In any case, we would say that this Supreme Court Ruling (we have not had the opportunity to find, nor are there any other Supreme Court Rulings cited), cites cases that involve a qualitative alteration or a certain rebalancing of the initial situation that in no way occurs in the present case, thus mentioning as a paradigmatic example when the lethal result is achieved despite the victim discovering the aggressor who was lying in wait to surprise him, and although the latter manages to end her life, this takes place after a hard-fought fight that was intended to be avoided by means of the failed ambush, and so, he adds, the would-be assassin sets up the ambush and manages to surprise his enemy, but the latter reacts, gets rid of her assailant and undertakes an active and powerful defence that will finally prove to be useless. Death only occurs after a balanced fight of variable and uncertain course, although the aggressor finally achieves his initial purpose -death-, although not with malice aforethought, and in fact this Supreme Court Ruling warns that "...not every case in which there is a defensive reaction -already useless- by the victim, because he becomes aware of the attack, breaks the principle of malice aforethought.
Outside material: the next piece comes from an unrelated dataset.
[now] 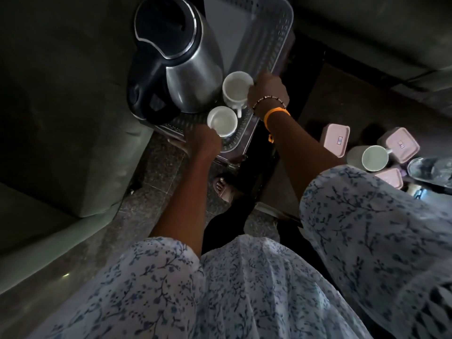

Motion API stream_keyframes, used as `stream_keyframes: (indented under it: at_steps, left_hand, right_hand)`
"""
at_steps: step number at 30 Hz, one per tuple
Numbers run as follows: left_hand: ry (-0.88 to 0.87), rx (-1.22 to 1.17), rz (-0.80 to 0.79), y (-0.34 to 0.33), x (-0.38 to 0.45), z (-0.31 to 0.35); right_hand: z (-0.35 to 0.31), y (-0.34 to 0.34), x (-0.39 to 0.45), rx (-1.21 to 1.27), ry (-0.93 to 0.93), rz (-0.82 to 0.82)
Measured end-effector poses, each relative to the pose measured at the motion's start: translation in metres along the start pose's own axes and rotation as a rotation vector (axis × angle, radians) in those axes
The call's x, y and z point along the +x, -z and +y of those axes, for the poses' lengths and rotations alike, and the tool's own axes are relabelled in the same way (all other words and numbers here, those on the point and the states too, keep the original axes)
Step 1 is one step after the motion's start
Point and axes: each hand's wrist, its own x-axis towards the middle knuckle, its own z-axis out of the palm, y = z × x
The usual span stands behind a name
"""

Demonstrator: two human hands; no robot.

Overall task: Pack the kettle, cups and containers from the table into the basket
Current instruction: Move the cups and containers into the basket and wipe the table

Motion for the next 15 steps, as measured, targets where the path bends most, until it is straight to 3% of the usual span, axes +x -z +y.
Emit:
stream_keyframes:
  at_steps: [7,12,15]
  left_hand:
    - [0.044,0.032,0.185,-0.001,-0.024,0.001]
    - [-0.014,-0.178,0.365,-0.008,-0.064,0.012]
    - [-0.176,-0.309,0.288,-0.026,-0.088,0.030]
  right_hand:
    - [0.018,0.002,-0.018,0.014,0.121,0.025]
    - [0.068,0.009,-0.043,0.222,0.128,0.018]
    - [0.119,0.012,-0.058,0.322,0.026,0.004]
The problem will only arise when the decisive initial advantage sought, which constitutes premeditation, does not decisively condition the whole aggressive sequence that continues beyond the initial blow; when there is a certain cut, fissure or substantial change of scene in which a certain balance of forces that the aggressor intended to avoid is recomposed".

In the present case, due to the circumstances already indicated, the mere twisting of the victim upon receiving the brutal stab in the back, which the appellant himself indicates affected the right lung, with a 15 cm knife, which is not followed by any rebalancing of the situation or genuine struggle or fight, the defensive wounds are compatible with the aggravating circumstance as expressed in the case law and indicated by the lower court ruling, but rather what occurs is a brutal aggressive continuation with the knife that continues even with the victim on the ground, cutting her neck, making it unfeasible to degrade the aggravation to the abuse of superiority.
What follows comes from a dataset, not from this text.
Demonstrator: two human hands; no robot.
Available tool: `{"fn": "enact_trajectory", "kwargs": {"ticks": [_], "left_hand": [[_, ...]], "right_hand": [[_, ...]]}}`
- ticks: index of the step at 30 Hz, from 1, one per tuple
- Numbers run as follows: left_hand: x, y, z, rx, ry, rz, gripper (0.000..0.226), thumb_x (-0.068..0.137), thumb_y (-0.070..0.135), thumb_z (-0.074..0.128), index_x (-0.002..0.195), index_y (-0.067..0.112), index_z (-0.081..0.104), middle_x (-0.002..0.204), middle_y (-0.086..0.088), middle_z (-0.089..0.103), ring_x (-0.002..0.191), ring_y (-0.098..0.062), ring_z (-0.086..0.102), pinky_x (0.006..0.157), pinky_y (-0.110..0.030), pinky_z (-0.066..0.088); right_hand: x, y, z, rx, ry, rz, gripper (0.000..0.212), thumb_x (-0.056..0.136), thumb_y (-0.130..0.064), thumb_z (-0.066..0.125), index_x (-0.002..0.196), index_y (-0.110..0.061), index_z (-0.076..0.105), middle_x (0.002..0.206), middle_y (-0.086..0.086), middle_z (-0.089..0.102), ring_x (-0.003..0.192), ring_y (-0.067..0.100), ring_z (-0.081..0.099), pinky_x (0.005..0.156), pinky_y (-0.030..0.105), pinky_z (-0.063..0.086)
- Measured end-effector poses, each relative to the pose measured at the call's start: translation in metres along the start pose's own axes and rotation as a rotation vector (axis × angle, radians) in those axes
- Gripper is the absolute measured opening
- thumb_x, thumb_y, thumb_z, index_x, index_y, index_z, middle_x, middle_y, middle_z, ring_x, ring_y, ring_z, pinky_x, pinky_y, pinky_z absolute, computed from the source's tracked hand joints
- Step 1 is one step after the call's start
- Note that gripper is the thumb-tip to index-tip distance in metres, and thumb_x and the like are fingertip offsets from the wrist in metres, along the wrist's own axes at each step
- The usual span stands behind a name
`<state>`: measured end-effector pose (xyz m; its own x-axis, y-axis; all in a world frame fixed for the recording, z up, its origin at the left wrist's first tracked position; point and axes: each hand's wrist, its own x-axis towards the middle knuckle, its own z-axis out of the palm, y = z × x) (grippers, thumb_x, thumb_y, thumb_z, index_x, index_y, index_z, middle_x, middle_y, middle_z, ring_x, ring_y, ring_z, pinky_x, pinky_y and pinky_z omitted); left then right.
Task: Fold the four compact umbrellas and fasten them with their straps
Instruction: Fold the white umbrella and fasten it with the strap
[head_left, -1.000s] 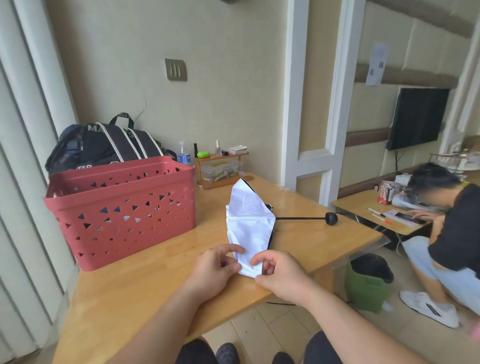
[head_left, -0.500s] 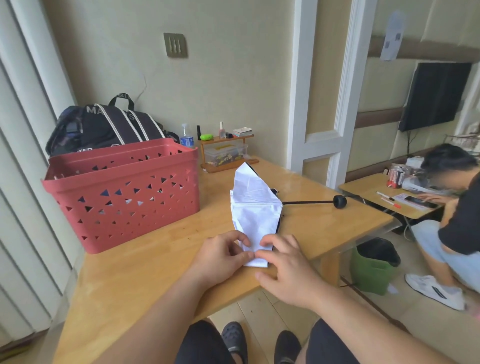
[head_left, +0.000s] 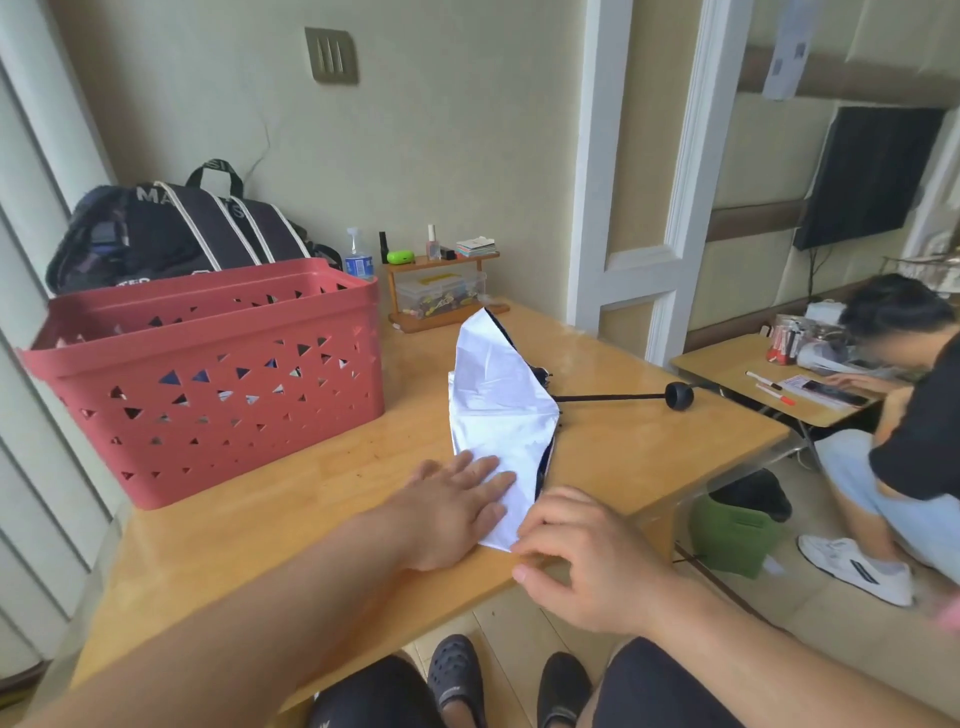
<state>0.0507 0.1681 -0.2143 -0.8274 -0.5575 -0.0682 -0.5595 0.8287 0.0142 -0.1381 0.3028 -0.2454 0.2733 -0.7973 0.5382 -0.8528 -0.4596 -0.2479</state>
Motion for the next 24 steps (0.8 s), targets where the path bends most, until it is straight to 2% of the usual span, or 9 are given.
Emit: {"fn": "enact_trajectory", "kwargs": {"ticks": [2,5,8,12,15,18,20,22,24], "left_hand": [[-0.001,-0.003,0.002,-0.02,-0.147,-0.036,0.06,0.103,0.071,0.01,0.16,0.056,-0.004,0.173,0.014,-0.013,0.159,-0.014,-0.015,0.127,-0.049,-0.003],[0.001,-0.003,-0.006,0.044,-0.16,-0.023,0.068,0.094,0.085,0.011,0.155,0.063,-0.005,0.173,0.014,-0.011,0.16,-0.016,-0.012,0.125,-0.053,0.0],[0.005,-0.006,-0.02,0.078,-0.16,0.009,0.066,0.09,0.089,0.015,0.153,0.067,0.016,0.173,0.012,0.008,0.157,-0.018,0.006,0.121,-0.054,0.01],[0.025,-0.018,-0.035,-0.094,0.129,-0.022,0.039,0.103,0.066,0.037,0.122,0.048,0.066,0.132,0.019,0.063,0.131,-0.015,0.045,0.107,-0.043,0.027],[0.039,-0.023,-0.028,-0.044,0.243,-0.033,0.05,0.102,0.055,0.049,0.15,0.042,0.049,0.156,0.015,0.047,0.145,-0.016,0.038,0.112,-0.038,0.028],[0.036,-0.02,-0.013,-0.026,-0.102,-0.011,0.084,0.097,0.08,0.026,0.166,0.039,0.002,0.175,0.008,-0.005,0.16,-0.013,-0.008,0.127,-0.046,0.001],[0.032,-0.019,-0.009,-0.054,-0.173,-0.017,0.093,0.091,0.088,0.019,0.164,0.039,-0.013,0.171,0.011,-0.022,0.156,-0.009,-0.025,0.127,-0.048,-0.01],[0.033,-0.021,-0.008,-0.069,-0.159,-0.008,0.098,0.087,0.093,0.022,0.164,0.04,-0.01,0.172,0.012,-0.02,0.156,-0.008,-0.023,0.127,-0.048,-0.009],[0.035,-0.029,-0.012,-0.142,-0.076,-0.002,0.094,0.083,0.094,0.03,0.163,0.046,0.016,0.173,0.012,0.01,0.159,-0.007,0.006,0.128,-0.044,0.008]], "right_hand": [[0.013,0.007,-0.007,0.027,0.055,0.055,0.025,0.096,-0.034,0.062,0.076,-0.022,0.072,0.079,-0.016,0.061,0.084,0.005,0.053,0.079,0.03,0.05],[0.049,0.028,-0.016,0.0,0.155,0.179,0.018,0.097,-0.027,0.062,0.091,-0.02,0.077,0.097,-0.013,0.069,0.091,0.004,0.057,0.088,0.026,0.049],[0.08,0.062,-0.022,0.011,-0.016,0.367,0.029,0.099,-0.034,0.061,0.124,-0.023,0.072,0.13,-0.012,0.065,0.101,0.001,0.054,0.092,0.017,0.038],[0.075,0.092,-0.008,-0.127,-0.31,0.46,0.05,0.096,-0.058,0.054,0.142,-0.038,0.057,0.148,-0.021,0.043,0.139,0.009,0.035,0.116,0.038,0.033],[0.068,0.096,-0.004,-0.097,-0.264,0.462,0.049,0.094,-0.062,0.055,0.138,-0.042,0.059,0.142,-0.027,0.043,0.139,0.005,0.031,0.119,0.04,0.031],[0.067,0.098,-0.001,-0.044,-0.212,0.449,0.045,0.094,-0.057,0.06,0.135,-0.04,0.063,0.136,-0.03,0.047,0.133,0.002,0.036,0.117,0.031,0.032],[0.074,0.099,-0.003,-0.016,-0.202,0.453,0.035,0.096,-0.055,0.059,0.127,-0.041,0.068,0.127,-0.028,0.051,0.128,0.002,0.04,0.111,0.024,0.034],[0.084,0.101,-0.007,-0.006,-0.181,0.467,0.027,0.097,-0.055,0.057,0.111,-0.039,0.073,0.113,-0.023,0.055,0.119,0.005,0.048,0.098,0.019,0.037],[0.091,0.1,-0.006,-0.102,-0.202,0.451,0.04,0.09,-0.068,0.053,0.116,-0.042,0.068,0.112,-0.022,0.05,0.117,0.007,0.045,0.094,0.023,0.037]]}}
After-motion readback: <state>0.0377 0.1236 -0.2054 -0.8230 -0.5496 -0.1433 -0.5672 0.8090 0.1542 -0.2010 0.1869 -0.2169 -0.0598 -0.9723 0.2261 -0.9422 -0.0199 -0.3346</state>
Whether or not the first stab was necessary to kill, it is sufficiently powerful and surprising, it is produced from behind, to prevent a defence against the aggressor who, thanks to this first stabbing and the stun it causes, facilitates the rest of the following multiple and consecutive stab wounds received without the possibility of any real defence whatsoever".

Conclusions.

Once again we find ourselves with extravagant categories of malice aforethought in the study within the framework of crimes against persons, as is the case with this modality referred to as thwarted malice aforethought which, despite the appellant's citation, is not reflected in the previous jurisprudence of the SC. It is really a type of prevalence whose appreciation runs through the factual terrain of the explanation of what is proven.
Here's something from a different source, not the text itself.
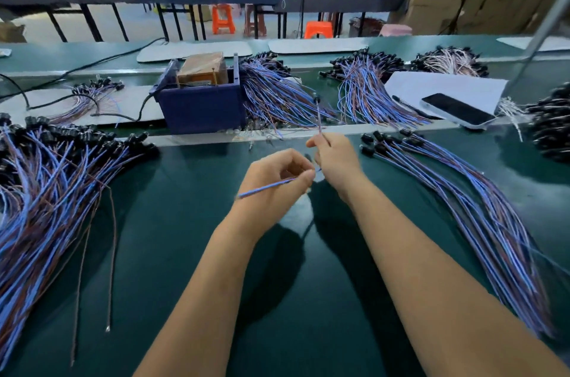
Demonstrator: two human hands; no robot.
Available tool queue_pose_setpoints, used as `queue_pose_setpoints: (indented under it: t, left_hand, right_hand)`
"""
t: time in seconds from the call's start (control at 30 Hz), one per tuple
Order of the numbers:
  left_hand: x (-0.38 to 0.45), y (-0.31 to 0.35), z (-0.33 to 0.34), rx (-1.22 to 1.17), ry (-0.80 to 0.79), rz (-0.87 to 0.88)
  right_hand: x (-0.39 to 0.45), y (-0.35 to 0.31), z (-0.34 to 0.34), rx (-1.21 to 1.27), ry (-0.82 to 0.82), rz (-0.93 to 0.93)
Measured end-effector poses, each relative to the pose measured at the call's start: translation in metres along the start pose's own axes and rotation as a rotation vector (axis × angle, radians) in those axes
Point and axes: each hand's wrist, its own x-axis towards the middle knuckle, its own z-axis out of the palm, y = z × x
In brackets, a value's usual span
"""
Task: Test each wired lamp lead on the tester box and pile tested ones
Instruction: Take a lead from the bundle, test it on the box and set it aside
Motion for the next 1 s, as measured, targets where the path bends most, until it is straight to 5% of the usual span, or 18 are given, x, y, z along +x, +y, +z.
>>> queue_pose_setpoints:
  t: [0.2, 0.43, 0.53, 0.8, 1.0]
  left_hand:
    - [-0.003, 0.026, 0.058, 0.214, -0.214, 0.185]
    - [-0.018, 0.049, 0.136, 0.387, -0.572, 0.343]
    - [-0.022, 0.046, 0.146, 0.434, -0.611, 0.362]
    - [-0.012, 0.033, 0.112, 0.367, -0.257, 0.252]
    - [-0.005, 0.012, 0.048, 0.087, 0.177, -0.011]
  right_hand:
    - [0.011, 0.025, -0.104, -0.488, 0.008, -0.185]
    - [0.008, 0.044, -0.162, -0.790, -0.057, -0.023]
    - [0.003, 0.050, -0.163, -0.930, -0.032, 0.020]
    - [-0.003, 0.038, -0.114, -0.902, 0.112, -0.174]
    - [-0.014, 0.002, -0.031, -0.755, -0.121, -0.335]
It also includes cohabitative malice aforethought, the configuration of which is based on an environmental situation inherent to the cohabitation between the parties involved, nothing more.


 

10. Constitutional Court Ruling 92/2023, of 11 September. Police capture of images in communal garages without judicial authorisation.[10]

Factual background.

In this Constitutional Court Ruling we analyse an amparo appeal no. 3456-2021, brought by Mr Abderrahman against the ruling of 22 May 2020 handed down by Criminal Court no. 4 of Barcelona in the abbreviated procedure no. 129-2020; against the ruling of 26 August 2020 of the Tenth Section of the Barcelona Provincial Court, dismissing appeal no. 131-2020, filed against the previous ruling; and against the order of the Criminal Division of the Supreme Court of 8 April 2021, refusing to admit cassation appeal no. 4479-2020. The Public Prosecutor's Office has intervened.

We can already anticipate that the Constitutional Court Ruling upholds the appeal for protection, declaring the nullity of the installation of cameras to record images by the Guardia Urbana of Barcelona in the garage of a residents' association, without judicial authorisation.

Legal grounds

We are focusing on the analysis of the fundamental rights affected, that of privacy and the right to one's own image.

As has been indicated, the appellant alleges infringement of the right to privacy and to one's own image, as if they were the same right, in relation to the principle of criminal legality, because he understands that in the police investigation that ultimately led to his conviction for a drug trafficking offence, the installation of cameras to record images by the Guardia Urbana of Barcelona in the garage of a residents' association, without judicial authorisation or permission from the association or communication to the competent authority, played a decisive role.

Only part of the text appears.